- [TASK PROMPT]: Give back an exact copy of the entries beneath, minus the pictures.

- [MATERIAL TO PROCESS]:
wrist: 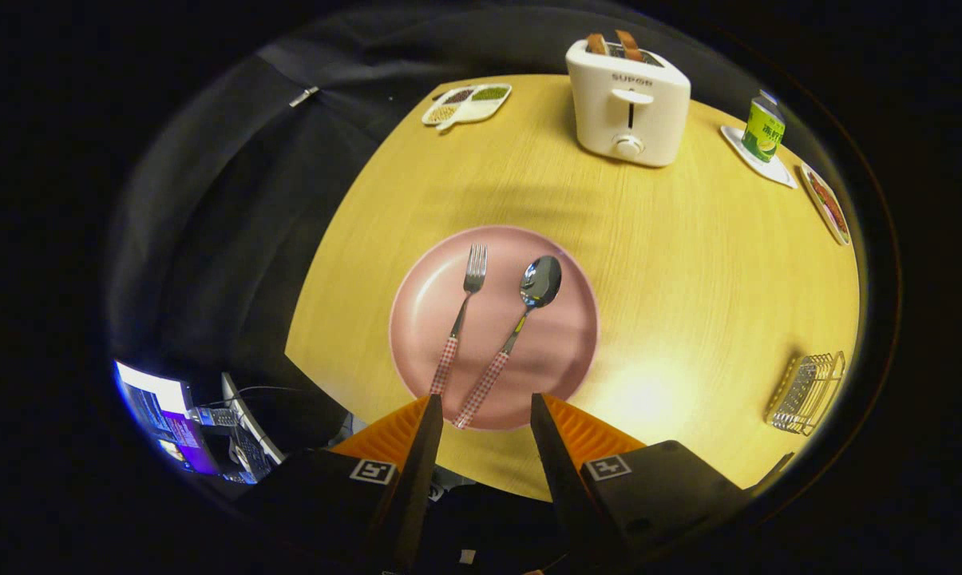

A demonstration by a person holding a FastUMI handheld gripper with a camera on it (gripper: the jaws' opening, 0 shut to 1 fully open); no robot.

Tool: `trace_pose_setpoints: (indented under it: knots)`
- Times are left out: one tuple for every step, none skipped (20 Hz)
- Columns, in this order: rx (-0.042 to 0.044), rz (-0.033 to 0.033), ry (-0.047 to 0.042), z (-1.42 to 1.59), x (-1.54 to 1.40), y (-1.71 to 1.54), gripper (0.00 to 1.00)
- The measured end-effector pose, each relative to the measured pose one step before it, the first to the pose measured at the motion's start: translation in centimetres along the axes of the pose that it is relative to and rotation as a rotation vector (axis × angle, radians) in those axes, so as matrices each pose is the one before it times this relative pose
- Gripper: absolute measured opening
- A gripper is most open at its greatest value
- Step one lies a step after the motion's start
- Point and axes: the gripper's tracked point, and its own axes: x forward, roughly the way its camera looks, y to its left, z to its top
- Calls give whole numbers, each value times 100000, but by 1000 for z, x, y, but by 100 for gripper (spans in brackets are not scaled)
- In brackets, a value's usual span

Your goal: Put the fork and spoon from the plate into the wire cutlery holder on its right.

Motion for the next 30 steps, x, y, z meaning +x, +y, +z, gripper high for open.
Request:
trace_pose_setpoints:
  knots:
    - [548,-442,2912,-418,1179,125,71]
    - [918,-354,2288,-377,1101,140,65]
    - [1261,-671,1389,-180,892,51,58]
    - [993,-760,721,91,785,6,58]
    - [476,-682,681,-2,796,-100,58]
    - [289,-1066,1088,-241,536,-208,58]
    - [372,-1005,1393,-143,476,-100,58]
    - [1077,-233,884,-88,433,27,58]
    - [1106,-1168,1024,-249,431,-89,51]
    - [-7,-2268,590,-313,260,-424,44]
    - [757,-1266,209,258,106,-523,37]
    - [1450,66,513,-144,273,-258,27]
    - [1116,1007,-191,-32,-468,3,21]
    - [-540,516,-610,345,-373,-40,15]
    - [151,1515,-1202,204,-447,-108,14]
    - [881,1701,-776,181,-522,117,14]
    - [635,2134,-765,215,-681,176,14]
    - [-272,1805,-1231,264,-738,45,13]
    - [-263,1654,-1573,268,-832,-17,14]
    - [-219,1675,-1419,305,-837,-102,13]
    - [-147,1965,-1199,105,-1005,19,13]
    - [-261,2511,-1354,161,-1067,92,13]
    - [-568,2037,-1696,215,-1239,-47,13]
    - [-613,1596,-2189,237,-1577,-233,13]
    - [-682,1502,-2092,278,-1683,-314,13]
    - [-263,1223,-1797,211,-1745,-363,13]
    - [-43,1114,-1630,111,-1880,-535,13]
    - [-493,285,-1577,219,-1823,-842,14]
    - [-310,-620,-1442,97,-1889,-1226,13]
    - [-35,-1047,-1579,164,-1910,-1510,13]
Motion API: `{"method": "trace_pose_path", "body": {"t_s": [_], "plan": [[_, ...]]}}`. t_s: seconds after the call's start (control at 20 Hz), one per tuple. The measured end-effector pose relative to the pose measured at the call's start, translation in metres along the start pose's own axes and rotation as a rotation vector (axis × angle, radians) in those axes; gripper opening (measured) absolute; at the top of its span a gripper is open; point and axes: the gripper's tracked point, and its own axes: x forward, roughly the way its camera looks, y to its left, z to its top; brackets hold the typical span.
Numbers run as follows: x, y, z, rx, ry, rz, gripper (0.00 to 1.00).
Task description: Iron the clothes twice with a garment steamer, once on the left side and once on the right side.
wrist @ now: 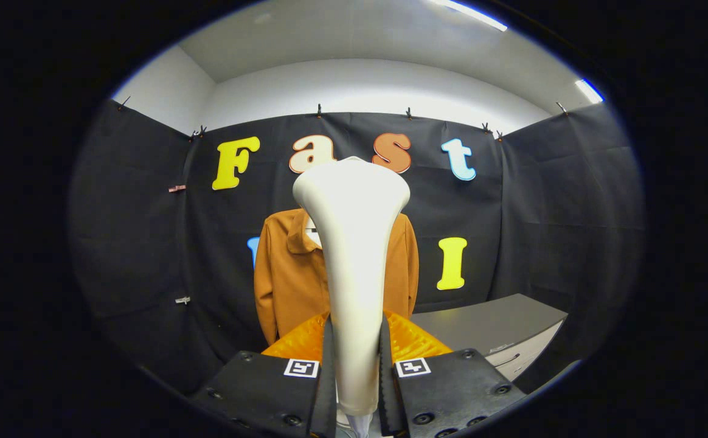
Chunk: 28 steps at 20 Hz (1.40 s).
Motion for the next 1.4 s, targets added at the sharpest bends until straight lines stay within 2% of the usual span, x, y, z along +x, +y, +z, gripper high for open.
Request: {"method": "trace_pose_path", "body": {"t_s": [1.05, 1.4], "plan": [[0.007, -0.011, -0.004, 0.006, 0.010, 0.018, 0.31], [0.017, -0.023, -0.013, 0.009, 0.031, -0.007, 0.31]]}}
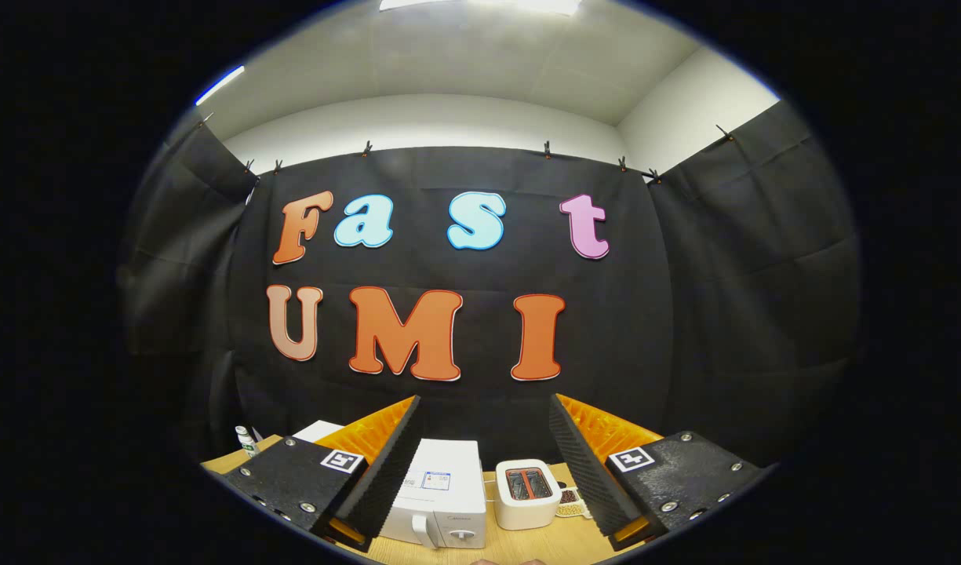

- [EXERCISE ANSWER]:
wrist: 

A demonstration by a person holding a FastUMI handheld gripper with a camera on it (gripper: the jaws' opening, 0 shut to 1 fully open); no robot.

Tool: `trace_pose_setpoints: (indented under it: knots)`
- Times are left out: one tuple for every step, none skipped (20 Hz)
- Columns, in this order: rx (-0.042 to 0.044), rz (-0.033 to 0.033), ry (-0.047 to 0.042), z (-1.42 to 1.59), x (-1.54 to 1.40), y (-1.71 to 1.54), gripper (0.00 to 1.00)
- The measured end-effector pose, each relative to the measured pose one step before it, the first to the pose measured at the motion's start: translation in centimetres along the axes of the pose that it is relative to and rotation as a rotation vector (axis × angle, radians) in those axes, so as matrices each pose is the one before it times this relative pose
- Gripper: absolute measured opening
- A gripper is most open at its greatest value
- Step one lies a step after the motion's start
- Point and axes: the gripper's tracked point, and its own axes: x forward, roughly the way its camera looks, y to its left, z to its top
- Calls give whole numbers, each value times 100000, but by 1000 for z, x, y, but by 100 for gripper (spans in brackets are not scaled)
- In brackets, a value's usual span

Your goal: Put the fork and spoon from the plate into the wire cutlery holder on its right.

Motion for the next 30 steps, x, y, z meaning +x, +y, +z, gripper high for open.
Request:
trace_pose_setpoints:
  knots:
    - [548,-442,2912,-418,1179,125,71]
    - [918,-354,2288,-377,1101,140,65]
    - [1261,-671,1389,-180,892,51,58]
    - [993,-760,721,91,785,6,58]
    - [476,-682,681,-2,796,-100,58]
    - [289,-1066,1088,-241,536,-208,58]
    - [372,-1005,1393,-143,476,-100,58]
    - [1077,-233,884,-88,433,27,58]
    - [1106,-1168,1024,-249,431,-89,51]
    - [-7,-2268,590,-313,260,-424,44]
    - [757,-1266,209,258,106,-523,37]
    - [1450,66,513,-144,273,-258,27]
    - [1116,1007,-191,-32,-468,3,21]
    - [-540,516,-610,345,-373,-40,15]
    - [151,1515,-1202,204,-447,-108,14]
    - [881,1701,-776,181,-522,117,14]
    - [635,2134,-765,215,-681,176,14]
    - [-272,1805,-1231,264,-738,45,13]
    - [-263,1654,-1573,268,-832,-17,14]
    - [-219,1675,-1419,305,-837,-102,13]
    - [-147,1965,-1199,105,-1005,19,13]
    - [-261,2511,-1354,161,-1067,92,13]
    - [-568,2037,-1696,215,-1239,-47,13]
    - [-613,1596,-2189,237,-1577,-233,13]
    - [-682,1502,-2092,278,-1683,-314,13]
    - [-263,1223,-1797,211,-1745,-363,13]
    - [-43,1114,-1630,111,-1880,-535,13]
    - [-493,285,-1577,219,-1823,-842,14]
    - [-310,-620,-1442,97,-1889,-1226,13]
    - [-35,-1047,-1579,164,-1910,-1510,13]
Motion API: `{"method": "trace_pose_path", "body": {"t_s": [_], "plan": [[_, ...]]}}`. t_s: seconds after the call's start (control at 20 Hz), one per tuple. The measured end-effector pose relative to the pose measured at the call's start, translation in metres along the start pose's own axes and rotation as a rotation vector (axis × angle, radians) in those axes; gripper opening (measured) absolute; at the top of its span a gripper is open; point and axes: the gripper's tracked point, and its own axes: x forward, roughly the way its camera looks, y to its left, z to its top; brackets hold the typical span.
Numbers run as follows: x, y, z, rx, ry, rz, gripper (0.00 to 1.00).
Task description: Iron the clothes twice with a garment steamer, once on the left side and once on the right side.
wrist @ now: 
Chunk: 28 steps at 20 Hz (1.40 s).
Motion for the next 1.4 s, targets added at the sharpest bends until straight lines stay within 2% of the usual span, x, y, z along +x, +y, +z, gripper high for open.
Request: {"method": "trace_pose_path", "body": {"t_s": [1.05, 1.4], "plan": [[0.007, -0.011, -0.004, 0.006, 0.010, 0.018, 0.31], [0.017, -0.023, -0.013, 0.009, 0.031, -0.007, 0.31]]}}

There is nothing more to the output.